Dataset records>

━━━━━━━━━━

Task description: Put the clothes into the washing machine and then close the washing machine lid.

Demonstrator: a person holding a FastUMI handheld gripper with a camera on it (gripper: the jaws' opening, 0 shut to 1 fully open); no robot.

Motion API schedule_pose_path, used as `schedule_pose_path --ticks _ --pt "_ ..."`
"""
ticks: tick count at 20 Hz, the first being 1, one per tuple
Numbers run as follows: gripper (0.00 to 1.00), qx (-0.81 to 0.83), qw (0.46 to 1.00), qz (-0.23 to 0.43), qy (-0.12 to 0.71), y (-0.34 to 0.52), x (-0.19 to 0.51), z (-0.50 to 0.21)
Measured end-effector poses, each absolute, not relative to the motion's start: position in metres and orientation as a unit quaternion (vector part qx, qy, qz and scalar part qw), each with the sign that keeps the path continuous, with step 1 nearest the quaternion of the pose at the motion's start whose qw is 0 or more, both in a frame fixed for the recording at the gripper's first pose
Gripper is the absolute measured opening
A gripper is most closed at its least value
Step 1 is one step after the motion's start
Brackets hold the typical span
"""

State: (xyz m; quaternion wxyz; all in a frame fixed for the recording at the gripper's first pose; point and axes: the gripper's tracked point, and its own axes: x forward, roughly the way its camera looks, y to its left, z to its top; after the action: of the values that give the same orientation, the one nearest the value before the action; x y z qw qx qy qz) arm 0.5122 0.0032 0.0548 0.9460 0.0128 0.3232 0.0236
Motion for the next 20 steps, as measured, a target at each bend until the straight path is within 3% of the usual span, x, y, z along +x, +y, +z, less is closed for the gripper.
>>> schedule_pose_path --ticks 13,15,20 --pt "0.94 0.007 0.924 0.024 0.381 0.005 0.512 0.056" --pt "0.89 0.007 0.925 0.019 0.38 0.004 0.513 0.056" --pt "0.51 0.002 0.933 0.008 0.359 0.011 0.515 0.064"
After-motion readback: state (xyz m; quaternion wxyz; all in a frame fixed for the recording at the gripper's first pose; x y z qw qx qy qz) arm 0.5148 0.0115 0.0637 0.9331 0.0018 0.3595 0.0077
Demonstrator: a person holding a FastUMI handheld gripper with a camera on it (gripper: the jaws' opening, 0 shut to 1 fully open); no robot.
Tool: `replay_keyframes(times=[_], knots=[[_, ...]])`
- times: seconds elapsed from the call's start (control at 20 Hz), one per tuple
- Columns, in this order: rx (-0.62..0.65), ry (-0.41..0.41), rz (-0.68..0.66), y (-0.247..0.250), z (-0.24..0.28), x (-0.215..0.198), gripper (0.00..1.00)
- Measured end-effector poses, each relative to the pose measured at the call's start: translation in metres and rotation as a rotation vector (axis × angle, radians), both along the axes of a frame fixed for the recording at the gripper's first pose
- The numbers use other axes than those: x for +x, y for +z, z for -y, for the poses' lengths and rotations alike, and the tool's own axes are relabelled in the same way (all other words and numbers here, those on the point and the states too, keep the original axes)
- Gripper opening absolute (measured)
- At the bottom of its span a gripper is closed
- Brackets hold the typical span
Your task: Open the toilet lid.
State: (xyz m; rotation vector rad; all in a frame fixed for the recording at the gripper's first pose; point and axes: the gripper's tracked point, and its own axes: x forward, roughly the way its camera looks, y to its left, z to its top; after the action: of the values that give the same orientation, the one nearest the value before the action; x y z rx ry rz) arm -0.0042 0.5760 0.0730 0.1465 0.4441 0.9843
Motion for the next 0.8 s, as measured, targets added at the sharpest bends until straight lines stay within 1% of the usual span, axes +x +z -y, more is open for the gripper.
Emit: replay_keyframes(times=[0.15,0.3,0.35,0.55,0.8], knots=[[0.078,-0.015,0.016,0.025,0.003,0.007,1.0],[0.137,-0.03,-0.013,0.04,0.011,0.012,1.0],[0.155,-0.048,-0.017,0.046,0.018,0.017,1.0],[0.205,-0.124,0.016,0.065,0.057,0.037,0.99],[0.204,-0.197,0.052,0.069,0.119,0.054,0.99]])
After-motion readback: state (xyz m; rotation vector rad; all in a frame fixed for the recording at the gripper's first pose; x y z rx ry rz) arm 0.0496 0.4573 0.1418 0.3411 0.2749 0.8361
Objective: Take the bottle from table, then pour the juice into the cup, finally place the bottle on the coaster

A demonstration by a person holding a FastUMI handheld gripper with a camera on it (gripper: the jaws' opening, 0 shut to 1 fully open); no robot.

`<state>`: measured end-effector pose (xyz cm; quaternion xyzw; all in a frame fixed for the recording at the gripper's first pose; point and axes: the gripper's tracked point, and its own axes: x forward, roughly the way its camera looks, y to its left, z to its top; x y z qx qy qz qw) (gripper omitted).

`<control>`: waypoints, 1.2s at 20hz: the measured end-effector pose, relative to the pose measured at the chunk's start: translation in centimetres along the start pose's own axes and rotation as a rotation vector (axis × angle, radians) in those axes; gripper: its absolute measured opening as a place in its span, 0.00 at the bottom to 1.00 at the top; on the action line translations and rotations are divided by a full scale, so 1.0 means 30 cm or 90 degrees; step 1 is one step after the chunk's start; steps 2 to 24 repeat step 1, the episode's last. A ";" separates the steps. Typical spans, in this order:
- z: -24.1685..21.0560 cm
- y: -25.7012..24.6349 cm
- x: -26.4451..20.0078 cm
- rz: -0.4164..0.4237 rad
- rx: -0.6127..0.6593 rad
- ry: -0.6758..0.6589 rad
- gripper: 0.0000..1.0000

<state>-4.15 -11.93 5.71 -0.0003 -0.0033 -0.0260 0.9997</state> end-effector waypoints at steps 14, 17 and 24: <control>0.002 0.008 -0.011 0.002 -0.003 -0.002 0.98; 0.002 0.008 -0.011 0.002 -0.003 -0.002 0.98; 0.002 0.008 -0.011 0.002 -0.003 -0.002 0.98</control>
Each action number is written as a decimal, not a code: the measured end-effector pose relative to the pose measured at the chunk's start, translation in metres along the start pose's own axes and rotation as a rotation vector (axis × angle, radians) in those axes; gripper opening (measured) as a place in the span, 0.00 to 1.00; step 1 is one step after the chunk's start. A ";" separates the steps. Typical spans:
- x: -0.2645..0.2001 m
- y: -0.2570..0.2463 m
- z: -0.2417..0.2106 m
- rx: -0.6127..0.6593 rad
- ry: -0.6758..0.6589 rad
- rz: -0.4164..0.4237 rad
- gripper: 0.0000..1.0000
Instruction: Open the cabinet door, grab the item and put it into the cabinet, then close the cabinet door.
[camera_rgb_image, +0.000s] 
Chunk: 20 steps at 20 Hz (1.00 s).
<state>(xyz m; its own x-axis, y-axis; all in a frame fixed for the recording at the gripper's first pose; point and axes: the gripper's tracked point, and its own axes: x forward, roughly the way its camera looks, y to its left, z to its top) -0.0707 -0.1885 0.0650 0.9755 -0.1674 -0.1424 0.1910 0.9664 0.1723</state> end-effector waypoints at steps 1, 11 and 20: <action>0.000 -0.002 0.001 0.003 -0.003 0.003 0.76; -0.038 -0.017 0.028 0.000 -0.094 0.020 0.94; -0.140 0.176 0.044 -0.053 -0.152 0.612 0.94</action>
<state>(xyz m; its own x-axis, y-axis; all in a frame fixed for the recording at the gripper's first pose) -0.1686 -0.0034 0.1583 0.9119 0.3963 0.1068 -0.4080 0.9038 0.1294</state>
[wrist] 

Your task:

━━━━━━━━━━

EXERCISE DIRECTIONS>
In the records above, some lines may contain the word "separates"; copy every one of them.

ANSWER TO THE EXERCISE>
`<control>`: waypoints, 1.2s at 20hz: the measured end-effector pose, relative to the pose measured at the chunk's start: translation in centimetres along the start pose's own axes and rotation as a rotation vector (axis × angle, radians) in those axes; gripper: its absolute measured opening as a place in its span, 0.00 at the bottom to 1.00 at the top; on the action line translations and rotations are divided by a full scale, so 1.0 means 30 cm or 90 degrees; step 1 is one step after the chunk's start; steps 2 to 24 repeat step 1, the episode's last. A ";" separates the steps. Typical spans, in this order:
Each action number is written as a decimal, not a code: the measured end-effector pose relative to the pose measured at the chunk's start, translation in metres along the start pose's own axes and rotation as a rotation vector (axis × angle, radians) in those axes; gripper opening (measured) as a place in the span, 0.00 to 1.00; step 1 is one step after the chunk's start. A ";" separates the steps. Typical spans:

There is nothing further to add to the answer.